General characteristics
- Class & type: Rudderow-class destroyer escort
- Displacement: 1,450 tons
- Length: 306 ft (93 m)
- Beam: 37 ft (11 m)
- Draft: 13 ft 9 in (4.19 m)
- Speed: 24 knots
- Complement: 186
- Armament: 2 x 5 in (130 mm)/38 guns, 3 x 21 inch (533 mm) torpedo tubes, 8 x K-gun depth charge projectors, 1 x depth charge projector (Hedgehog type), 2 x depth charge tracks

= USS Daniel A. Joy =

Rudderow-class destroyer escort

USS Daniel A. Joy (DE-585) was a in service with the United States Navy from 1944 to 1965. She was scrapped the following year.

== Namesake ==
Daniel A. Joy was named in honor of Pharmacist’s Mate Second Class Daniel Albert Joy, USNR. He was born on 11 October 1918 in Waltham, Massachusetts and enlisted in the Naval Reserve on 8 February 1937. Pharmacist’s Mate Joy was killed in action on 5 October 1942 while engaged in action with Japanese Forces on Guadalcanal, Solomon Islands. During the height of battle, Joy braved the fire of the enemy, making his way through to the front lines to remove the wounded and carry them to safety. His devotion to the performance of a hazardous task continued until he was killed by Japanese gunfire. As a result of his courage he was posthumously awarded the Navy Cross.

== Service history ==

=== World War II ===
Daniel A. Joy was built by Bethlehem-Hingham Shipyard, in Hingham, Massachusetts. It was launched on 15 January 1944, sponsored by Mrs. D. A. Joy (widow of Petty Officer Joy), and commissioned on 28 April 1944.

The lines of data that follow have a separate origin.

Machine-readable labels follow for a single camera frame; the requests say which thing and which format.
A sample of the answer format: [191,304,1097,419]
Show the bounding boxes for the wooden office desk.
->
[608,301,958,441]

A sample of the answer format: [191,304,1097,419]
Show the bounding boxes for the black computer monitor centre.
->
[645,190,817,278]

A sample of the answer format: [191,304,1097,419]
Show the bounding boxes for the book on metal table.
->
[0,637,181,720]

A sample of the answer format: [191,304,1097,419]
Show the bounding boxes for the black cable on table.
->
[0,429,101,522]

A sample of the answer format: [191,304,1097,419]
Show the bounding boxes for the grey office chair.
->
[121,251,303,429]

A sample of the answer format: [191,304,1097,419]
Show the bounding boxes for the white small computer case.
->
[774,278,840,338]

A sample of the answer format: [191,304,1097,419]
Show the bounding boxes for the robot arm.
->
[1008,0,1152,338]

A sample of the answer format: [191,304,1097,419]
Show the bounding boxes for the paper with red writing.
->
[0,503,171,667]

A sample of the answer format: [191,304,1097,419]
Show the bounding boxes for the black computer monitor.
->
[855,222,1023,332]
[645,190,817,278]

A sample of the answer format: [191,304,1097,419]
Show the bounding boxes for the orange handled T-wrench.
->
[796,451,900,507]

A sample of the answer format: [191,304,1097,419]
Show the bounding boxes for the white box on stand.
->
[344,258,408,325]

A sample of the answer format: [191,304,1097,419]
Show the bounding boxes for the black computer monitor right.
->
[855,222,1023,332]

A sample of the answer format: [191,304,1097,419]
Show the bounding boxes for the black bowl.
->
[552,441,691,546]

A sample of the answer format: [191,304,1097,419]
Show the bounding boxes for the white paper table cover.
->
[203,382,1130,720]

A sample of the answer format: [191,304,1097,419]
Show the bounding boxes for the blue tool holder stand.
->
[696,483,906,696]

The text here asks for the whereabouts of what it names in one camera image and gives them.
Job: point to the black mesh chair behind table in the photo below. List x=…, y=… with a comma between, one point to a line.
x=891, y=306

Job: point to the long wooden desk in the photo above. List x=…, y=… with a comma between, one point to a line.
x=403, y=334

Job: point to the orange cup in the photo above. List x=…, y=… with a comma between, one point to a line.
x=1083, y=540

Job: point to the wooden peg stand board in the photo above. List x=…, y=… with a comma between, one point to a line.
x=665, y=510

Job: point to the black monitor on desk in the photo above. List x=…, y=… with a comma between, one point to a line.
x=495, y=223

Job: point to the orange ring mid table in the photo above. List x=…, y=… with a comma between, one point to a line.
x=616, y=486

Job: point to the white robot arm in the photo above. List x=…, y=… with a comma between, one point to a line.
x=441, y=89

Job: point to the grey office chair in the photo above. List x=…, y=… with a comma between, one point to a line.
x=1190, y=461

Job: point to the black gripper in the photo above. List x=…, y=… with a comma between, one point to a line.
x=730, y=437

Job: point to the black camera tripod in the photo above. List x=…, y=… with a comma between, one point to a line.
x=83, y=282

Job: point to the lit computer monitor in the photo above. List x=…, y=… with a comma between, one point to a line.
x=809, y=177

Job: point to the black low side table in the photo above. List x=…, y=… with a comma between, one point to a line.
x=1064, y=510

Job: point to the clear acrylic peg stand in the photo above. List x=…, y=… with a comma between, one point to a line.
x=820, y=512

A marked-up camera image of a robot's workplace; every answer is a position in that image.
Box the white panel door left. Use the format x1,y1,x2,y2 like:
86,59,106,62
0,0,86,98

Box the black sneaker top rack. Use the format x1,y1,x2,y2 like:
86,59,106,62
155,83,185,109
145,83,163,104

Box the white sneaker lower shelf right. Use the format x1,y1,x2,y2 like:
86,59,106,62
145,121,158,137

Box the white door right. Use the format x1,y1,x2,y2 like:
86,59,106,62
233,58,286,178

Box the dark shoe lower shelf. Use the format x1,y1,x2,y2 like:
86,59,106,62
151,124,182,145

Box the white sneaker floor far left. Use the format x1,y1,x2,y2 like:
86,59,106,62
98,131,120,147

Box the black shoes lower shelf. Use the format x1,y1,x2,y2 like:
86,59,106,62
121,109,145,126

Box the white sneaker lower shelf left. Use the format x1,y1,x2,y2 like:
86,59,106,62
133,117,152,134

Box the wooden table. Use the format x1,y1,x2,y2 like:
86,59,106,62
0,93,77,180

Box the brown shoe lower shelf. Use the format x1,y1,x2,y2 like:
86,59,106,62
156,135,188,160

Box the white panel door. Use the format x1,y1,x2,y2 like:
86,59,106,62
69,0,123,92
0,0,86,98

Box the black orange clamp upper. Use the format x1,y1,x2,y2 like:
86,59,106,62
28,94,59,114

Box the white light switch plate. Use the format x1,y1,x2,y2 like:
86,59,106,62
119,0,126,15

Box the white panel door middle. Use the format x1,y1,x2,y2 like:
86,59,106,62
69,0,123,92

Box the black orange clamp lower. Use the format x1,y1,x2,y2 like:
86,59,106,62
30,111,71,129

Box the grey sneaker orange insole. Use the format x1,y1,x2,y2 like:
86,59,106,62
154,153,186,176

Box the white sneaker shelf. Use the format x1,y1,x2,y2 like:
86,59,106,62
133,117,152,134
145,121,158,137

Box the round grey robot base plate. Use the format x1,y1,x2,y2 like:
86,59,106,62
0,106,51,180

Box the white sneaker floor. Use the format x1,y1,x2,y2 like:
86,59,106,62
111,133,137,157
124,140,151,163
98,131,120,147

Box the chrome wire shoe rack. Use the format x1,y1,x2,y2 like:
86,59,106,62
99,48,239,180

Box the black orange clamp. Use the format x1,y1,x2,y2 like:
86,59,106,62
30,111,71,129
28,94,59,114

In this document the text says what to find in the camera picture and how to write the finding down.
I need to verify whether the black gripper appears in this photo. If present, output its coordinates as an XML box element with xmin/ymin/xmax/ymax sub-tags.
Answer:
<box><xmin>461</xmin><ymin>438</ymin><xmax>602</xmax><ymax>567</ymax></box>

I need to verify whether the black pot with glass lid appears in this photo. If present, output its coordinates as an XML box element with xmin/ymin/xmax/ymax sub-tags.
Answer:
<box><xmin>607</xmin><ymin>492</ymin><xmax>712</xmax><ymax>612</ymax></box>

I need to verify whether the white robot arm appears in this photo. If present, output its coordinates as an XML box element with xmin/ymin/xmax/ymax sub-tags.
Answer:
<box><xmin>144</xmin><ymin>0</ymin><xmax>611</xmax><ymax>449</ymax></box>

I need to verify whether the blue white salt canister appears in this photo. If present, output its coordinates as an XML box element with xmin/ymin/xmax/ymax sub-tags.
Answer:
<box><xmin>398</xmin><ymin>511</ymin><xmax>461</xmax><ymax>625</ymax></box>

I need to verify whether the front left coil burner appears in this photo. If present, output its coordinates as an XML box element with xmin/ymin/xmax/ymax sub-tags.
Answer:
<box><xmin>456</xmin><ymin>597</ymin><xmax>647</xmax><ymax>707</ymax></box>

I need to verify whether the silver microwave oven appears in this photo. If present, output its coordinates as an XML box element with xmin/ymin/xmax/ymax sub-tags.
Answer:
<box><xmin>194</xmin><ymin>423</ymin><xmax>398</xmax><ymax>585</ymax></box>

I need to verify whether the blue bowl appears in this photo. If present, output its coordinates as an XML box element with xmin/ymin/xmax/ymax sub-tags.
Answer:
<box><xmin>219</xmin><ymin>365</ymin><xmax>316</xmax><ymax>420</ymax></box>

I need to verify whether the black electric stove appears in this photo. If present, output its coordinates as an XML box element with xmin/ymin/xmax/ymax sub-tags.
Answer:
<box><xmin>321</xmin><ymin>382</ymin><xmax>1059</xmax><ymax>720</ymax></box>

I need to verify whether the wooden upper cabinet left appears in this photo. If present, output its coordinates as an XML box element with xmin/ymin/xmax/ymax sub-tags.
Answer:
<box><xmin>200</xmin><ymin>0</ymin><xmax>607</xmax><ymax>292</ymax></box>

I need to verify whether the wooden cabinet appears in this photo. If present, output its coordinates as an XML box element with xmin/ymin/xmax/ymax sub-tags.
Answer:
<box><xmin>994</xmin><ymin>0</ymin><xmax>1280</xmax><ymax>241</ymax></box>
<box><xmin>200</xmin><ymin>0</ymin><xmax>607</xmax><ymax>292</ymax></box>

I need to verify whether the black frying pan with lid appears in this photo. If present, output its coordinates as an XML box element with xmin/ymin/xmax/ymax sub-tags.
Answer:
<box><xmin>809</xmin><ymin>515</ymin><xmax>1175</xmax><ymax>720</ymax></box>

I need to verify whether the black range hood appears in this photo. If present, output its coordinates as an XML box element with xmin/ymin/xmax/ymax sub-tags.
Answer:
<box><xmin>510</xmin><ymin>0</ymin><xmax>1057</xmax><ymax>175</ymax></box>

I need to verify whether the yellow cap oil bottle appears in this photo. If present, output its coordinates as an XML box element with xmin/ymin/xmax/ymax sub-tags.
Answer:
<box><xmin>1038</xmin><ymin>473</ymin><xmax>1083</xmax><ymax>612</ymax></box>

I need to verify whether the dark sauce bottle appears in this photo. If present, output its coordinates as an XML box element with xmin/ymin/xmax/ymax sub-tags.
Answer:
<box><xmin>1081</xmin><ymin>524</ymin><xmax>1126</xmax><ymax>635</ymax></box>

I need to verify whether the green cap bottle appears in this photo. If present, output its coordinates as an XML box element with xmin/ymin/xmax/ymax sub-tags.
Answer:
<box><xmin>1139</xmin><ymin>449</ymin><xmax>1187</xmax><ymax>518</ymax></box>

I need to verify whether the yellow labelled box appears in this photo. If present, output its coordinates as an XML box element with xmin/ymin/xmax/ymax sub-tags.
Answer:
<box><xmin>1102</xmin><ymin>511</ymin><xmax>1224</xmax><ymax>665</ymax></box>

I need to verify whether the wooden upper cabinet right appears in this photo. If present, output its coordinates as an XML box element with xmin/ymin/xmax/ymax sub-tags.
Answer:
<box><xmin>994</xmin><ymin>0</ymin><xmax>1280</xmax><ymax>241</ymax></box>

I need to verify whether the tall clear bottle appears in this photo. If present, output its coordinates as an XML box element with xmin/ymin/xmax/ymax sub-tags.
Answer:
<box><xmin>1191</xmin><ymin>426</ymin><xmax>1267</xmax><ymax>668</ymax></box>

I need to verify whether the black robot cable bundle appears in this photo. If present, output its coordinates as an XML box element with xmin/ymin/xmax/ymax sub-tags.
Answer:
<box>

Following a voyage on convoy escort duty to Bizerte, Tunisia between 2 August and 19 September 1944, Daniel A. Joy sailed from Boston 1 October and arrived at Humboldt Bay 20 November. Next day she got underway to screen reinforcements for the landings on Leyte. She remained on escort and patrol duty in the Philippines, convoying ships from New Guinea and Manus, and covering the landings at Lingayen Gulf, Mangarin Bay, and Mindoro. From 23 April to 10 August 1945 she was in the Manila Bay area engaged in local escort and antisubmarine patrol duty. From 10 August to 21 September she made two voyages to Okinawa, returning to conduct mine disposal patrols in the waters off Mindoro and standing by during the minesweeping operations in Liange Bay.

=== Cold War ===
Daniel A. Joy sailed from Samar 1 December 1945 for the west coast, arriving at San Pedro, California 22 December. On 12 August 1946 she was assigned to the 12th Naval District for duty as a Naval Reserve training vessel, and she sailed the next day for San Francisco, California. She remained on this duty until decommissioned 7 February 1949. Recommissioned 11 December of that year, she sailed from Mare Island Naval Shipyard 4 March 1950 for New Orleans, Louisiana where her screws were removed and her mast stepped down. Pontoons were secured to her sides and she was towed up the Mississippi, Illinois, and Chicago Rivers to Lake Michigan where her screws and mast were replaced. On 5 May 1950 she was placed in commission, in reserve to serve as the flagship for six patrol vessels of the 9th Naval District engaged in the training of naval reservists on the Great Lakes.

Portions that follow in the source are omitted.